* **Exercise prompt**: These records must be written out again exactly.

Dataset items
______

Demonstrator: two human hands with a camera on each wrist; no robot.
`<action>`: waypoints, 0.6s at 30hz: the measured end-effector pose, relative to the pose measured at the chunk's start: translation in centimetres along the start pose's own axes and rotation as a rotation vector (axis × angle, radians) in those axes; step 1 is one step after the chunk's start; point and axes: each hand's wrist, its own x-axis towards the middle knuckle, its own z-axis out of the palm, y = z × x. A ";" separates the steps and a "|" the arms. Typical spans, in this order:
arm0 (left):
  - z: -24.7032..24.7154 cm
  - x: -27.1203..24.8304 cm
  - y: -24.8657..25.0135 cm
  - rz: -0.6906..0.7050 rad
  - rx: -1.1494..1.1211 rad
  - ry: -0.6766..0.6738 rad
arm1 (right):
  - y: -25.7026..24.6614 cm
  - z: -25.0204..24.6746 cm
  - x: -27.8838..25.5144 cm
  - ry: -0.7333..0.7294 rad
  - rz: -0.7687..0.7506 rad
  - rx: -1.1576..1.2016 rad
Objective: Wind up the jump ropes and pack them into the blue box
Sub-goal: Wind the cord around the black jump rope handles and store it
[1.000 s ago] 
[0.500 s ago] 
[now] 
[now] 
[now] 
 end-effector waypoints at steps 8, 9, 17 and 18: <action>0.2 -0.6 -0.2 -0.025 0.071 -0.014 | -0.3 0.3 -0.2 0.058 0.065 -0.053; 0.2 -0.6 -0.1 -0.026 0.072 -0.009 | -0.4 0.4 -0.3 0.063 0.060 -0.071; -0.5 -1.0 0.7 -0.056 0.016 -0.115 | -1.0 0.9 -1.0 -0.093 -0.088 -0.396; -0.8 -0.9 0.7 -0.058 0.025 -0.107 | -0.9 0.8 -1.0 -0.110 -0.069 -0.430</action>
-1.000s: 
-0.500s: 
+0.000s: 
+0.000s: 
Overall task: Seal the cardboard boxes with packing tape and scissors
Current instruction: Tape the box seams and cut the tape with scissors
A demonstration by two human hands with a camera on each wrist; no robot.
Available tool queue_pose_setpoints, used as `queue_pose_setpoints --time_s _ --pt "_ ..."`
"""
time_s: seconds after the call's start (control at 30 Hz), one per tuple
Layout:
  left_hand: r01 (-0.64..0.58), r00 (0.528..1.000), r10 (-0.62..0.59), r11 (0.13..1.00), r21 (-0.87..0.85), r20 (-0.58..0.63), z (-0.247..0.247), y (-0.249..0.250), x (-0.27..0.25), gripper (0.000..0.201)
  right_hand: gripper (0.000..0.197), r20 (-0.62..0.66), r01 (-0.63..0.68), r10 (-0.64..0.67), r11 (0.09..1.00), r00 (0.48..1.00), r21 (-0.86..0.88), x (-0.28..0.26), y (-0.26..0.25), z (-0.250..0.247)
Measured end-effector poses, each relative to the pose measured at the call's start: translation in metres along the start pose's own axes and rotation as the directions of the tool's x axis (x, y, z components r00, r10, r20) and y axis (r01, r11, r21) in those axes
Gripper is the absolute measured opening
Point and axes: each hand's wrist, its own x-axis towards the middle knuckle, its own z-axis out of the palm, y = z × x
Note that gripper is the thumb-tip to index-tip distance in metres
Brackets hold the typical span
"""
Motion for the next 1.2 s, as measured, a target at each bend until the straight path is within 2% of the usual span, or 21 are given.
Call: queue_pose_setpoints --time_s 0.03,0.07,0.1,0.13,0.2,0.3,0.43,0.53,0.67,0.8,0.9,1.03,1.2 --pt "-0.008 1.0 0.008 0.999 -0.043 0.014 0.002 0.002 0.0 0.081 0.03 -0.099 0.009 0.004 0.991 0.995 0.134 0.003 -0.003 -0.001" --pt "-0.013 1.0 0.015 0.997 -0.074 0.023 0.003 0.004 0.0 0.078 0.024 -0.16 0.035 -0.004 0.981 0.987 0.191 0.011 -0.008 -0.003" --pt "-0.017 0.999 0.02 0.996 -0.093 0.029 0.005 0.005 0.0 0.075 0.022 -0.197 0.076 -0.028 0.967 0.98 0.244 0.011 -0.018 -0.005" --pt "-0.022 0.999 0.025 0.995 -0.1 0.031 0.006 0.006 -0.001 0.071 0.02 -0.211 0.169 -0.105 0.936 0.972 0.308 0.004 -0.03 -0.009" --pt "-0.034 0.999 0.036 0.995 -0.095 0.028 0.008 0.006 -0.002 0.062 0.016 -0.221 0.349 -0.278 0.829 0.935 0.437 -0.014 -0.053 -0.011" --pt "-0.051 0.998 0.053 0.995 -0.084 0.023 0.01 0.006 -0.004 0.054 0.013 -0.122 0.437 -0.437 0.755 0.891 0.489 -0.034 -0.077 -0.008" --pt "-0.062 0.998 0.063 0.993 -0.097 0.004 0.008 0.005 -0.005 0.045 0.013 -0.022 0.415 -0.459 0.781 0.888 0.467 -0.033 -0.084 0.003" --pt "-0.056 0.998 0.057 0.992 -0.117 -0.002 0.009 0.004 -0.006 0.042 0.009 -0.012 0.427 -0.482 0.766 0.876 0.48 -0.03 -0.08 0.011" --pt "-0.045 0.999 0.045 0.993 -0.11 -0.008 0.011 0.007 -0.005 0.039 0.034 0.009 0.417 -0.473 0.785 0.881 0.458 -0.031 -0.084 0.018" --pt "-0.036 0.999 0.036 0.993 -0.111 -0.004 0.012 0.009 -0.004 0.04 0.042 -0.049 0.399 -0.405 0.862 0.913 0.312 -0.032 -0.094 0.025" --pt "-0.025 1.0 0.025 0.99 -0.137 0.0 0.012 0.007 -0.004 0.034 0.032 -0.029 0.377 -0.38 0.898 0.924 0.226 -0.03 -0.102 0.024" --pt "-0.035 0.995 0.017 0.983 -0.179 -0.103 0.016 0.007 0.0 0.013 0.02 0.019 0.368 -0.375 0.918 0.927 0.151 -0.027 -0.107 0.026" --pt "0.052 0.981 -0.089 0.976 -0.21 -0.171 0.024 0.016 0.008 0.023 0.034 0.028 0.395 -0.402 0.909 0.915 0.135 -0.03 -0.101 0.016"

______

* **Answer below**:
Demonstrator: two human hands with a camera on each wrist; no robot.
`<action>`: waypoints, 0.6s at 30hz: the measured end-effector pose, relative to the pose measured at the chunk's start: translation in centimetres along the start pose's own axes and rotation as a rotation vector (axis × angle, radians) in those axes; step 1 is one step after the chunk's start; point and axes: each hand's wrist, its own x-axis towards the middle knuckle, its own z-axis out of the palm, y = z × x. A ";" separates the steps and a "|" the arms. Typical spans, in this order:
arm0 (left):
  - z: -24.7032..24.7154 cm
  - x: -27.1203..24.8304 cm
  - y: -24.8657..25.0135 cm
  - rz: -0.6906..0.7050 rad
  - rx: -1.1494..1.1211 rad
  - ry: -0.6766..0.6738 rad
arm1 (right):
  - y: -25.7026..24.6614 cm
  - z: -25.0204..24.6746 cm
  - x: -27.8838..25.5144 cm
  - ry: -0.7333..0.7294 rad
  - rz: -0.7687..0.7506 rad
  - rx: -1.1576..1.2016 rad
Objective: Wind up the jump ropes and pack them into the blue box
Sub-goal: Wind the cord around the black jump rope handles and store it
[1.000 s ago] 
[0.500 s ago] 
[now] 
[now] 
[now] 
 end-effector waypoints at steps 8, 9, 17 and 18: <action>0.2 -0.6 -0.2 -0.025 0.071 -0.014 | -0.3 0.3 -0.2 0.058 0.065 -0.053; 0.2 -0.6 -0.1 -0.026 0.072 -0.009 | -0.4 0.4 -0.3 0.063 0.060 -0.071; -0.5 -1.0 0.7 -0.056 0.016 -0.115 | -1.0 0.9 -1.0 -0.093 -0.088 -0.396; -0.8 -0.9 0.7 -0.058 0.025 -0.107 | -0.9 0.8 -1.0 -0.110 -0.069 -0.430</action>
-1.000s: 
-0.500s: 
+0.000s: 
+0.000s: 
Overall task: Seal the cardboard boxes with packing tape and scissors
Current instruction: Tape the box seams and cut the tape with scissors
A demonstration by two human hands with a camera on each wrist; no robot.
Available tool queue_pose_setpoints, used as `queue_pose_setpoints --time_s _ --pt "_ ..."`
"""
time_s: seconds after the call's start (control at 30 Hz), one per tuple
Layout:
  left_hand: r01 (-0.64..0.58), r00 (0.528..1.000), r10 (-0.62..0.59), r11 (0.13..1.00), r21 (-0.87..0.85), r20 (-0.58..0.63), z (-0.247..0.247), y (-0.249..0.250), x (-0.27..0.25), gripper (0.000..0.201)
  right_hand: gripper (0.000..0.197), r20 (-0.62..0.66), r01 (-0.63..0.68), r10 (-0.64..0.67), r11 (0.09..1.00), r00 (0.48..1.00), r21 (-0.86..0.88), x (-0.28..0.26), y (-0.26..0.25), z (-0.250..0.247)
Measured end-effector poses, each relative to the pose measured at the call's start: translation in metres along the start pose's own axes and rotation as the directions of the tool's x axis (x, y, z components r00, r10, r20) and y axis (r01, r11, r21) in those axes
Gripper is the absolute measured opening
Point and axes: each hand's wrist, its own x-axis towards the middle knuckle, its own z-axis out of the palm, y = z × x
Note that gripper is the thumb-tip to index-tip distance in metres
Brackets hold the typical span
"""
Motion for the next 1.2 s, as measured, a target at each bend until the straight path is within 2% of the usual span, or 21 are given.
Call: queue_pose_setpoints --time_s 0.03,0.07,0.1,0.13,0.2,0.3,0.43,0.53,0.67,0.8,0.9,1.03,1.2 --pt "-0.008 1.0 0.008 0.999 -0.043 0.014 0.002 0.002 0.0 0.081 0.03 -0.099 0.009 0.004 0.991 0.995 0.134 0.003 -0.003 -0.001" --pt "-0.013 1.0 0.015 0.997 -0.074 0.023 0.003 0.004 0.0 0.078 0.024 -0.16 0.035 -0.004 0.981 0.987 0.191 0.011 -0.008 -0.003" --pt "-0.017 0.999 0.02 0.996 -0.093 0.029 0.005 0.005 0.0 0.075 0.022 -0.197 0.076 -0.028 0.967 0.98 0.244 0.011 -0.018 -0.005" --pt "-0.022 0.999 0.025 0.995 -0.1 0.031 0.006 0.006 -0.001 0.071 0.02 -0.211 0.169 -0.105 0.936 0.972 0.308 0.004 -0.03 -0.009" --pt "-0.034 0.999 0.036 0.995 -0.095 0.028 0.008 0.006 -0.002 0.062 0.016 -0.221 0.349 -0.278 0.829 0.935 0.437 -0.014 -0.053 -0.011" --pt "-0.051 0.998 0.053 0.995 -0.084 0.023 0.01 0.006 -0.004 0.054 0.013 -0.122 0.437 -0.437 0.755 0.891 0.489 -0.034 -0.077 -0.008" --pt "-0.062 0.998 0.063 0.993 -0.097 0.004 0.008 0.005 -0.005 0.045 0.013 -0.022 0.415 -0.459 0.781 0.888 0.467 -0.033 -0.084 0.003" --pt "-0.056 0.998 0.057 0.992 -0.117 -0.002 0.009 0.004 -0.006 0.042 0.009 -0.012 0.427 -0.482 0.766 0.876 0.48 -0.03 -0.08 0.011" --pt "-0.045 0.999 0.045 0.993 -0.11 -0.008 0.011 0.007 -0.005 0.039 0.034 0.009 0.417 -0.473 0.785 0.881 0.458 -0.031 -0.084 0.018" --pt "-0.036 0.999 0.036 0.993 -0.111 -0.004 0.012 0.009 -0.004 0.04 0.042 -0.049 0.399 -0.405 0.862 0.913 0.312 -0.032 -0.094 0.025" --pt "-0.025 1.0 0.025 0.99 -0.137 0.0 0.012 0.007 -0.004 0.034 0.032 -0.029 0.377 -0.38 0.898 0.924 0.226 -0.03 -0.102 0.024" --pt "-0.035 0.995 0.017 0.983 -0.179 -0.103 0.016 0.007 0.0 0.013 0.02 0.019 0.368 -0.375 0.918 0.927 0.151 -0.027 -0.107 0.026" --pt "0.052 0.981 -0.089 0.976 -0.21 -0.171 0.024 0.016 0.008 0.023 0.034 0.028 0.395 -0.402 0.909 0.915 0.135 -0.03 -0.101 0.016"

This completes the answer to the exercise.